Other uncertainties linger about the air crashes that have marred Pan Am's previously excellent safety record. During the past ten months, four Pan Am 707s have crashed, killing a total of 290 passengers and crew members. After a Pan Am jetliner rammed into a mountaintop in Bali, killing 107 last month, the Federal Aviation Administration ordered a worldwide probe of Pan Am operations; that study will be completed next month. Meanwhile, an in-house study by Pan Am has found no fault with the company's procedures or operations, but has identified the lack of functioning radar in many foreign control towers as a possible factor in the accidents.

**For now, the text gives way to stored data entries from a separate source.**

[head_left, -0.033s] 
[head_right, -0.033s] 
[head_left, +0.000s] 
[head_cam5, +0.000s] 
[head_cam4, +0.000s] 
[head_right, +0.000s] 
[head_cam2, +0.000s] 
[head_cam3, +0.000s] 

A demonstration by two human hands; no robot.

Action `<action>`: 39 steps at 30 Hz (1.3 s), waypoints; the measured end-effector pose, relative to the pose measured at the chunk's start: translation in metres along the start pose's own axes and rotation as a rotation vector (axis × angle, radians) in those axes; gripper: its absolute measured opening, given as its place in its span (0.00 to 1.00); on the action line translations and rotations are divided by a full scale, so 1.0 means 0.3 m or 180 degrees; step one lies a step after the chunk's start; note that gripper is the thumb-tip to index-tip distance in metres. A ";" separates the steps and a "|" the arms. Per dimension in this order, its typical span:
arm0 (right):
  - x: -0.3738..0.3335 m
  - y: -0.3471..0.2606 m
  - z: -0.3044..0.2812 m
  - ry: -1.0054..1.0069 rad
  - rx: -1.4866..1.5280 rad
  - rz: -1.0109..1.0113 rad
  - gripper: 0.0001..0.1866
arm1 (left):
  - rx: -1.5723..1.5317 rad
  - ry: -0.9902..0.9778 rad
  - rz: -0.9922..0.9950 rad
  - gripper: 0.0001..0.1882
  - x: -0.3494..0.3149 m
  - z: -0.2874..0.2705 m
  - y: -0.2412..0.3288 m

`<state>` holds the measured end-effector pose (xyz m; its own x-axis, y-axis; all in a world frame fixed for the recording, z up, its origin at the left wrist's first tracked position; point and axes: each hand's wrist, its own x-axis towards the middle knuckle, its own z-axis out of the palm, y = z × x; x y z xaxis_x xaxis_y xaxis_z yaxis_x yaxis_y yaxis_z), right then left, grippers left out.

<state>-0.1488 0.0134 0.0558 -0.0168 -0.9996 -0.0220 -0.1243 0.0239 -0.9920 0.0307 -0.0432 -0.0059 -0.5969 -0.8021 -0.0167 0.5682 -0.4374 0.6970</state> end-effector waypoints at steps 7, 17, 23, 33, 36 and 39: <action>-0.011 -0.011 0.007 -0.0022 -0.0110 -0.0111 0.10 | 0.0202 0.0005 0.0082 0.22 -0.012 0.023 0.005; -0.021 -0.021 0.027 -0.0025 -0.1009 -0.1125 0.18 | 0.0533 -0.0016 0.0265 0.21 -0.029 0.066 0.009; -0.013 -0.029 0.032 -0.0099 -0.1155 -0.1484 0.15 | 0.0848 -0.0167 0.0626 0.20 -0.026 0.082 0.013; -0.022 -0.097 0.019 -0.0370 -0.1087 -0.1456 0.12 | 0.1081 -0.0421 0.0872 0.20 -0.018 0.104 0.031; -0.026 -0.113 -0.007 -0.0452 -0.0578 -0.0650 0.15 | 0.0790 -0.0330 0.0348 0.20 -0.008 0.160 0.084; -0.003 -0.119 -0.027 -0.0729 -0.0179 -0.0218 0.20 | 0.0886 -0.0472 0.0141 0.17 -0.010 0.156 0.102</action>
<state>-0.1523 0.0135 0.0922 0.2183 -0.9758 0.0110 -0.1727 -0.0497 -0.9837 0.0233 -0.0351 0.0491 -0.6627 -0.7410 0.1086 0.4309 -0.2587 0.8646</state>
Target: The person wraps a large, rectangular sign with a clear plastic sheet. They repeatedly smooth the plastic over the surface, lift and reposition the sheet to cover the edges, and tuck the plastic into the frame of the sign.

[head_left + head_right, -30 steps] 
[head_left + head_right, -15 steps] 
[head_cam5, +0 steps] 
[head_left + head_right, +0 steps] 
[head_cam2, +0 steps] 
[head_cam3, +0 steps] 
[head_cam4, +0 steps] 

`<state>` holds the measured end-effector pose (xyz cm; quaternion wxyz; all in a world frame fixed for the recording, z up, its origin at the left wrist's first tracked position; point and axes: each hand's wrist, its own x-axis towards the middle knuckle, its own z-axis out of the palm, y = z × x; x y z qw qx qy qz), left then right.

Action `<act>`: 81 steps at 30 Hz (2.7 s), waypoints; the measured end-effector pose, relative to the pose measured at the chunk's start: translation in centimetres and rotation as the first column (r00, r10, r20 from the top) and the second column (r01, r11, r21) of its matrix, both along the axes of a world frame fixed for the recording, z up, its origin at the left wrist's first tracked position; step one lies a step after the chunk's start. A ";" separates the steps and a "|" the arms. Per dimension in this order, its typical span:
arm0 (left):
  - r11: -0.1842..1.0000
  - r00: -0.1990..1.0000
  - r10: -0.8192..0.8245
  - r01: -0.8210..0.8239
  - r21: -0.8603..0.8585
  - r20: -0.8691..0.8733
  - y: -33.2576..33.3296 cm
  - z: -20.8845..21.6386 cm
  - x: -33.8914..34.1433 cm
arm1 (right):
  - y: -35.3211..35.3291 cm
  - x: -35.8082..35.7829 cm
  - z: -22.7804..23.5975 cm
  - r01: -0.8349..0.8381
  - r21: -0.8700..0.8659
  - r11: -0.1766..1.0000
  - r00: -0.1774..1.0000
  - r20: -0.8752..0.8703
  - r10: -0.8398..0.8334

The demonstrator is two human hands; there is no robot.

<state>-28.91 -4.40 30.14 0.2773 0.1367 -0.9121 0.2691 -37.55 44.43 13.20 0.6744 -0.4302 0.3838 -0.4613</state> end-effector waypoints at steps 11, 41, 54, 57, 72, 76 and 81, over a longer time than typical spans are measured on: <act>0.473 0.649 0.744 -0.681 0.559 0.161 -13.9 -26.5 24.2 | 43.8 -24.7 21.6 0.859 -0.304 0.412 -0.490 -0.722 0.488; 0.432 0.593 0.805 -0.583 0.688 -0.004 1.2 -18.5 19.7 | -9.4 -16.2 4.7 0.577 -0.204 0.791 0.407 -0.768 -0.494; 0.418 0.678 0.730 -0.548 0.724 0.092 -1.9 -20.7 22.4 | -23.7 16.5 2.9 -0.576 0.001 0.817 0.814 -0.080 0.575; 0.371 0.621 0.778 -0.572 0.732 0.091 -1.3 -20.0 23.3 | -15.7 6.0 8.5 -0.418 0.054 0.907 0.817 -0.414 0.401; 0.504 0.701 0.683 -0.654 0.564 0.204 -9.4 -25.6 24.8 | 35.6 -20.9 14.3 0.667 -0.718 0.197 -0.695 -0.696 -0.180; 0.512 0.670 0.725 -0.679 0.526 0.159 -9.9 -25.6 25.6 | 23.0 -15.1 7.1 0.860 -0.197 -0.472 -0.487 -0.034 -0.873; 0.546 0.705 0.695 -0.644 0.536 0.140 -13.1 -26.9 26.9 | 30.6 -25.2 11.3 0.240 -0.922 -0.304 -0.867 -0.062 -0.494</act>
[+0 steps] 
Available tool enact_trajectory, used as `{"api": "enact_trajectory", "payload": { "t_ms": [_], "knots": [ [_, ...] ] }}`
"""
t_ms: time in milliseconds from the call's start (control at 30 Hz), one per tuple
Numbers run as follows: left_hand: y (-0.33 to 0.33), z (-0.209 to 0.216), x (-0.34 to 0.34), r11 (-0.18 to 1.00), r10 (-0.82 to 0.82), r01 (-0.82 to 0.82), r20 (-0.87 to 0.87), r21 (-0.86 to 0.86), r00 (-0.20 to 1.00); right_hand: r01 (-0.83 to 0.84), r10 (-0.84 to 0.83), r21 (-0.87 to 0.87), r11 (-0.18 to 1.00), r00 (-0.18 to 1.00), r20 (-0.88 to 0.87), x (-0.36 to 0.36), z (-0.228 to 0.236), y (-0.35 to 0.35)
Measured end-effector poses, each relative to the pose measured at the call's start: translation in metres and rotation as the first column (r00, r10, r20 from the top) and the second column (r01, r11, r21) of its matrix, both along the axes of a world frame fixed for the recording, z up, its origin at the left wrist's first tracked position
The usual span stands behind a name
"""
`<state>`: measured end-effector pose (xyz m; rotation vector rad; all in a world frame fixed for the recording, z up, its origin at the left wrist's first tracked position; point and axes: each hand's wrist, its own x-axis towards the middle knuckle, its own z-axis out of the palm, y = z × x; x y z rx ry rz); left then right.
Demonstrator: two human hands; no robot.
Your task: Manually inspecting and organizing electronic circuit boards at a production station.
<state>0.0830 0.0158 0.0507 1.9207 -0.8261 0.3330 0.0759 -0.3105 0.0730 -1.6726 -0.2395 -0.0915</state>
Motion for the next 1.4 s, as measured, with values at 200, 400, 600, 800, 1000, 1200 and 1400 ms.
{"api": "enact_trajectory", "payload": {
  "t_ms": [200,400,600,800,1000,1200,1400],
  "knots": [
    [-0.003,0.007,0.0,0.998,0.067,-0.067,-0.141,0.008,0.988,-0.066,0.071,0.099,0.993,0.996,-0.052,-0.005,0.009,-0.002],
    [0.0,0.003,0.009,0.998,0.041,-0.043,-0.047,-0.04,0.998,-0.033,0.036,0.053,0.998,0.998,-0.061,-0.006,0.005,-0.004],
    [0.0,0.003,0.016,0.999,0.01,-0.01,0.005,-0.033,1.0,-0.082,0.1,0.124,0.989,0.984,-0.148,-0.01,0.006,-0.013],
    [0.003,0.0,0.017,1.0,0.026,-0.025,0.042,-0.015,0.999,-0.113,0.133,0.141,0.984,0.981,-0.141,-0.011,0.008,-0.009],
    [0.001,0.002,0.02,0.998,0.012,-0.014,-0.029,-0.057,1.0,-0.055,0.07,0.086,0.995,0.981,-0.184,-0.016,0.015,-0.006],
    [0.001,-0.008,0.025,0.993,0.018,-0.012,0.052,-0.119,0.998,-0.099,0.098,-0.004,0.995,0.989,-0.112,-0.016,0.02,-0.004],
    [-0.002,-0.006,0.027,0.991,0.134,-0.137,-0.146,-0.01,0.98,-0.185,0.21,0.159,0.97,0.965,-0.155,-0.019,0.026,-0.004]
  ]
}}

Last week Pan Am ordered for all 140 of its planes a new cockpit-warning system that will flash a red "terrain" light, emit an ambulance-like warbling siren noise, and sound a recorded voice shrieking "Pull up!" whenever a plane is flying dangerously low in approaching a mountain peak or a runway.
Unfortunately, there is no device that can tell Pan Am how to pull up from its financial predicament. If the Government aid that the airline is seeking does not materialize, Seawell believes that Pan Am will have no choice but to merge with a domestic airline. To the question "Can Pan Am survive?" then, the answer is: probably it can, but as a merged or subsidized carrier rather than in its present form.